Das Thema ist so speziell, dass vermutlich kaum jemand "durch draufschauen" die Lösung oder eventuelle Fehler erkennt. Wenn es dafür was leicht testbares gäbe (KSKB + Beispielmeshes) würde ich ggf. im Lauf der Woche mal genauer schauen, aber versprechen kann ich nichts...


----------



## Maxim6394 (1. Jan 2012)

als meshes kann man 2 beliebige 3ds dateien nehmen, nur den namen da ändern. und das grundgerüst ist doch bestimmt bei jeder keyframe animation ähnlich, ich versteh nur nicht genau wie das aussehen soll.

edit:
ich bin jetzt bisschen weiter gekommen, die kugel wechselt jetzt im 2 sekunden takt ihre form, problem ist nur dass die polys wohl überhaupt nicht zusammenhängen.
so sieht das dann mitten in der animation aus.
nur im ausgangs und endframe ist das mesh wie er wartet ohne lücken.

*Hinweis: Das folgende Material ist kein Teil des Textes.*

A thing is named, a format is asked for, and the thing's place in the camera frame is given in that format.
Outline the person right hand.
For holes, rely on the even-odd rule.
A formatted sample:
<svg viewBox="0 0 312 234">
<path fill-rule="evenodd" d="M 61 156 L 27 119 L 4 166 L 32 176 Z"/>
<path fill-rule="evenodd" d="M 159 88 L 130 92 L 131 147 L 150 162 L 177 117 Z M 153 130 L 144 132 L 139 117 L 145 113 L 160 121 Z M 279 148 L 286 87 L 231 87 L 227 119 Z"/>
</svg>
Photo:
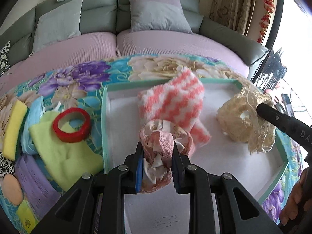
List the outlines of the person right hand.
<svg viewBox="0 0 312 234">
<path fill-rule="evenodd" d="M 298 215 L 298 204 L 302 200 L 302 186 L 304 184 L 306 174 L 309 168 L 306 168 L 301 173 L 299 181 L 294 185 L 294 187 L 291 190 L 291 193 L 288 197 L 287 203 L 280 212 L 280 222 L 283 225 L 286 225 L 289 220 L 294 220 L 296 216 Z"/>
</svg>

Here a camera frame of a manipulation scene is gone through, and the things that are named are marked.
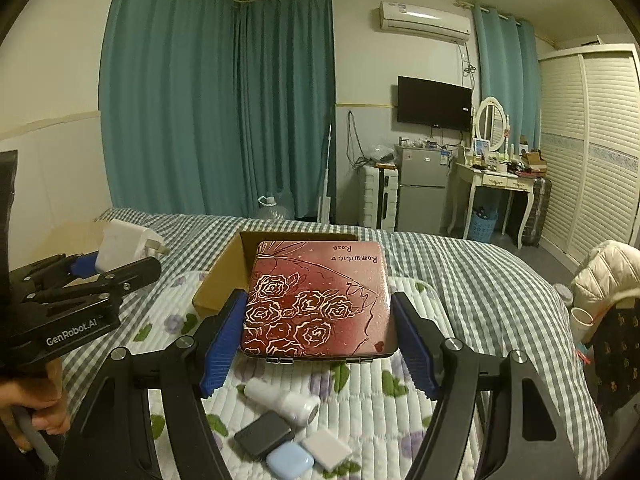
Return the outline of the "person's left hand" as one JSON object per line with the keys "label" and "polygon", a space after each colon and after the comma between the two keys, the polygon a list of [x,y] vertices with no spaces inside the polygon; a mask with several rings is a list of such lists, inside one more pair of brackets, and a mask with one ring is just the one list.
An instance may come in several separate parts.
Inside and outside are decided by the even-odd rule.
{"label": "person's left hand", "polygon": [[47,434],[65,434],[70,429],[68,395],[63,388],[63,365],[60,359],[46,364],[47,377],[2,379],[1,422],[17,448],[26,453],[32,449],[12,415],[12,406],[34,411],[32,426]]}

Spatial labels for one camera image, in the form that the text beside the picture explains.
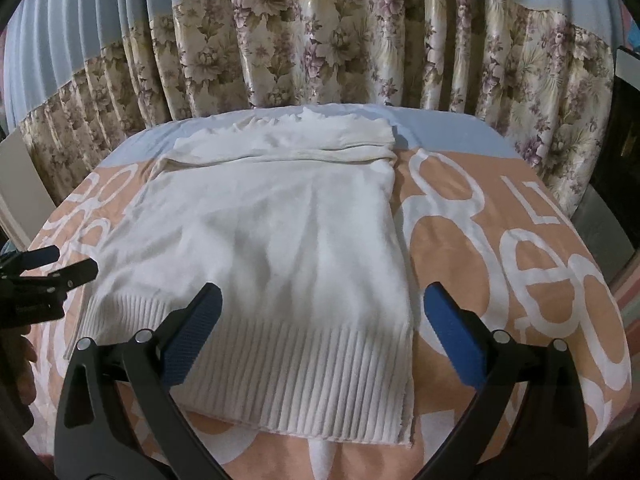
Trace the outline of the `person's left hand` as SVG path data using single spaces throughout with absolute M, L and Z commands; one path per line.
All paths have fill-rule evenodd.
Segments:
M 1 331 L 1 348 L 9 362 L 10 376 L 15 382 L 18 397 L 25 406 L 35 401 L 37 391 L 32 364 L 38 360 L 37 352 L 28 339 L 32 326 Z

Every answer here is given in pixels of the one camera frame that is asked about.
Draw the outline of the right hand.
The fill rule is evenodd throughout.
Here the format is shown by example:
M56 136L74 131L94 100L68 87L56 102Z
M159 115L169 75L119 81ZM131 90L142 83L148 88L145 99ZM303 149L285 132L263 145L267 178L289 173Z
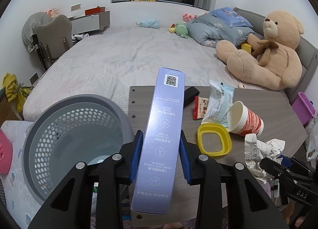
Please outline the right hand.
M317 228L317 205L305 217L298 216L296 220L292 220L296 204L296 201L290 200L282 212L289 228Z

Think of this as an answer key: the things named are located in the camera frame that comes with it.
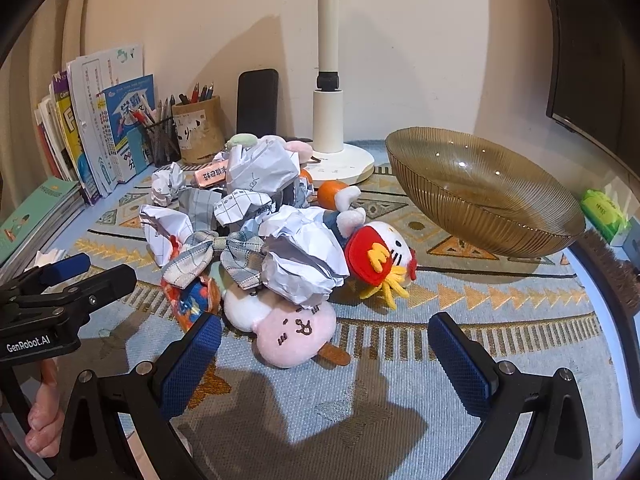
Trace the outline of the person's left hand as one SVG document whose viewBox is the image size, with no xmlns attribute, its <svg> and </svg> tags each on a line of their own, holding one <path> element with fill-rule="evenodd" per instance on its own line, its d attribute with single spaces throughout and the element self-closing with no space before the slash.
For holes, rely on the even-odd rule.
<svg viewBox="0 0 640 480">
<path fill-rule="evenodd" d="M 29 432 L 25 444 L 41 458 L 58 454 L 64 425 L 64 413 L 58 391 L 58 363 L 56 359 L 40 362 L 41 382 L 35 403 L 28 414 Z"/>
</svg>

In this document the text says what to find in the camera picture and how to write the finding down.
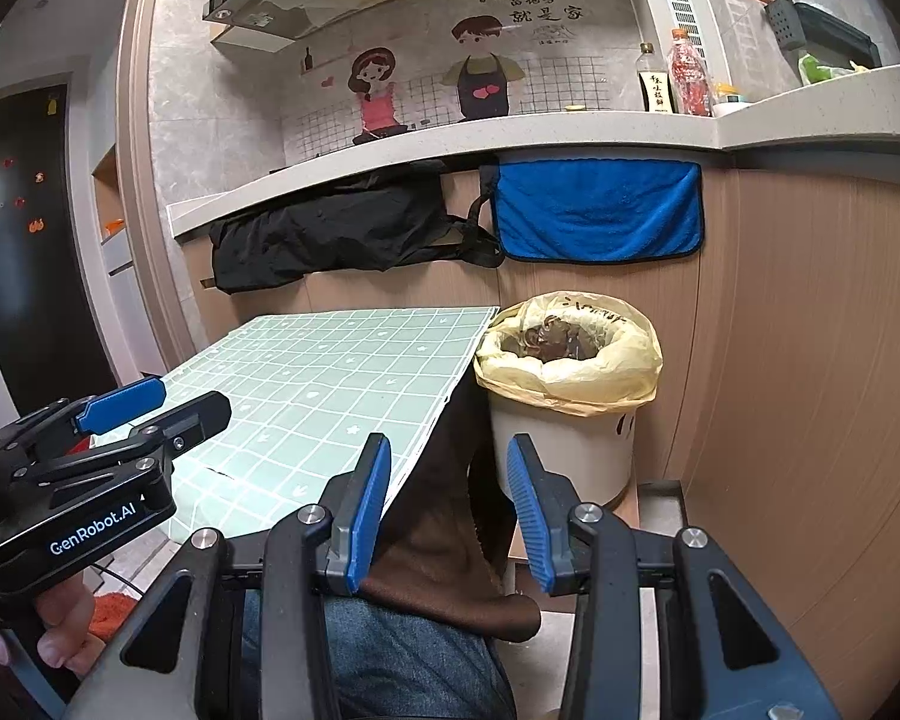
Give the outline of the person left hand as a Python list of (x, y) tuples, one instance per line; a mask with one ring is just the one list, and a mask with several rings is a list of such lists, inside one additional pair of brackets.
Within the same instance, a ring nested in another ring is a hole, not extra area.
[[(95, 598), (82, 575), (73, 575), (43, 592), (35, 600), (35, 610), (45, 626), (37, 644), (41, 661), (84, 678), (102, 655), (105, 642), (91, 633)], [(9, 663), (9, 645), (0, 632), (0, 667)]]

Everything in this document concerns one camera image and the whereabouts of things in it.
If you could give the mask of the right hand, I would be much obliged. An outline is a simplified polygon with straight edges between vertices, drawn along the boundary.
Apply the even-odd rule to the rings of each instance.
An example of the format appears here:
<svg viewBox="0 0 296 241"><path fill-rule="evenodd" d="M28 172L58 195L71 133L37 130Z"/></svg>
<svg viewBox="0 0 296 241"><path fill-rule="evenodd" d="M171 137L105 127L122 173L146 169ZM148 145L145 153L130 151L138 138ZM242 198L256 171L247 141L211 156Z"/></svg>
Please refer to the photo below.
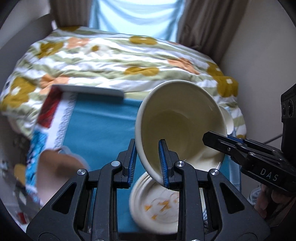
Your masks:
<svg viewBox="0 0 296 241"><path fill-rule="evenodd" d="M254 209L271 227L295 225L295 196L286 196L261 184Z"/></svg>

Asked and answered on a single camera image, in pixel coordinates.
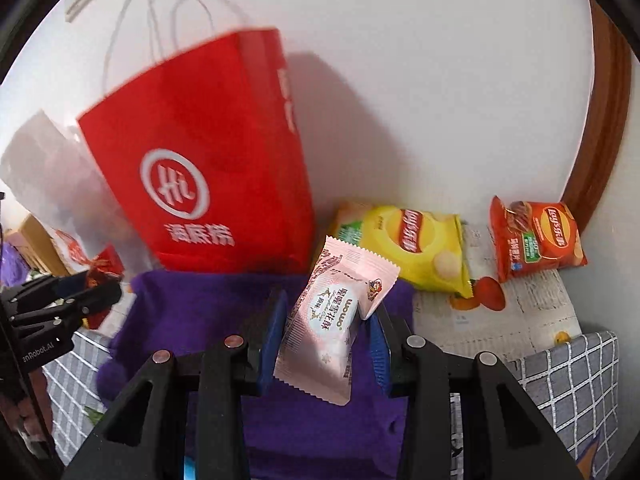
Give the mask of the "person left hand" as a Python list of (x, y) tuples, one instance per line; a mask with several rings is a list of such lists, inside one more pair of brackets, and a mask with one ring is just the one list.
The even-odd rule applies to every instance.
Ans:
[(48, 380), (41, 367), (29, 373), (37, 403), (30, 398), (18, 382), (1, 381), (1, 413), (14, 434), (24, 441), (26, 448), (37, 457), (46, 434), (53, 429), (53, 412), (48, 393)]

edit: mein fehler, wird wohl am mesh gelegen haben. auf jeden fall kann ich nicht jedes frame als 3ds exporten, weis jemand mit welchem format man sowas in 3ds max macht und dann in java läd?
ich könnte ja vieleicht das fbx format verwenden, da sind auch animationen drin, nur hab ich nichtmal einen einzigen loader dafür gefunden.


----------



## Marco13 (1. Jan 2012)

Worauf sich das EDIT bezog ist nicht ganz klar: OBJ-Dateien kann man ja recht einfach exportieren und in J3D laden...!?


----------



## Maxim6394 (1. Jan 2012)

aber ich will nicht unbedingt für jeden frame in der animation eine obj datei exportieren. was wenn ich da par dutzend frames hab? gibts kein format wo die ganzen frames zusammengefügt werden in einer datei und dann von java ausgelesen werden können?


----------



## Marco13 (1. Jan 2012)

Moment - das Morphing ist für die Animation _zwischen_ den Frames, und du suchst jetzt etwas, was mehrere Frames zusammenfasst?


----------



## Maxim6394 (1. Jan 2012)

ich suche nach einer möglichkeit eine animation mit mehreren frames in einer einzigen datei zu haben, damit man die gesamte animation mit allen frames in java laden kann. ich weis dass zum beispiel das fbx format animationen aus 3ds max speichert, ich hab aber keinen loader dafür gefunden.


----------



## Marco13 (2. Jan 2012)

No offense, aber: Die Formulierung mit "in Java laden" und so klingt .. ein bißchen naiv  Du kannst jede beliebige Datei, die eine Animation in einem belieibigen Format enthält, "in Java laden". Du kannst schließlich jedes einzelne byte der Datei lesen, und damit machen, was du willst. 
Es geht also um die Frage, ob irgendjemand schonmal ein paar hundert Stunden seiner Freizeit investiert hat, und aus Altruismus oder ähnlichen Gründen einen Loader für genau dieses Dateiformat geschrieben und der Welt kostenlos zur Verfügung gestellt hat. 
Spontan kenne ich kein Format/Loader, das das leistet, aber das heißt nicht viel. Die Frage hast du aber nicht beantwortet. Im Zweifelsfall kannst du ja eine handvoll OBJ-Dateien in eine ZIP packen und die dann einzeln laden - ist aber ziemlich ineffizient in mehrerer Hinsicht...


----------



## vanny (2. Jan 2012)

Vielleicht ist der Ansatz auch nich der schönste.
Wenn du dein 3DObjekt morphen möchtest, geschiet das im 3D-Programm in der Regel per PLA(Point Level Animation).
Diese Daten sind für dich interressant um eben genau 1 Object im Programm zu haben und zu animieren.
Mit welchem Tool arbeitest du?


----------



## truesoul (2. Jan 2012)

Hallo. 

Ich weiß das 3D Objekte im .wrl (VRML) Format, Animationen enthalten kann ABER es gibt kein Loader der dies Unterstützt (in Java). Also heißt es, selber machen. Und jede "Animationsframe" einzel zu laden wird tatsächlich sehr ineffizient sein. Man kann aber alle Frames der Animation in einer Datei (z.B .wrl) packen. Dann dauert das laden des 3D Objects bissl länger aber dann hast du es einmal "drin" aber es ist und bleibt trotzdem ineffizient. Wie du damit umgehst ist dann deine Sache und zudem klingt es komisch


----------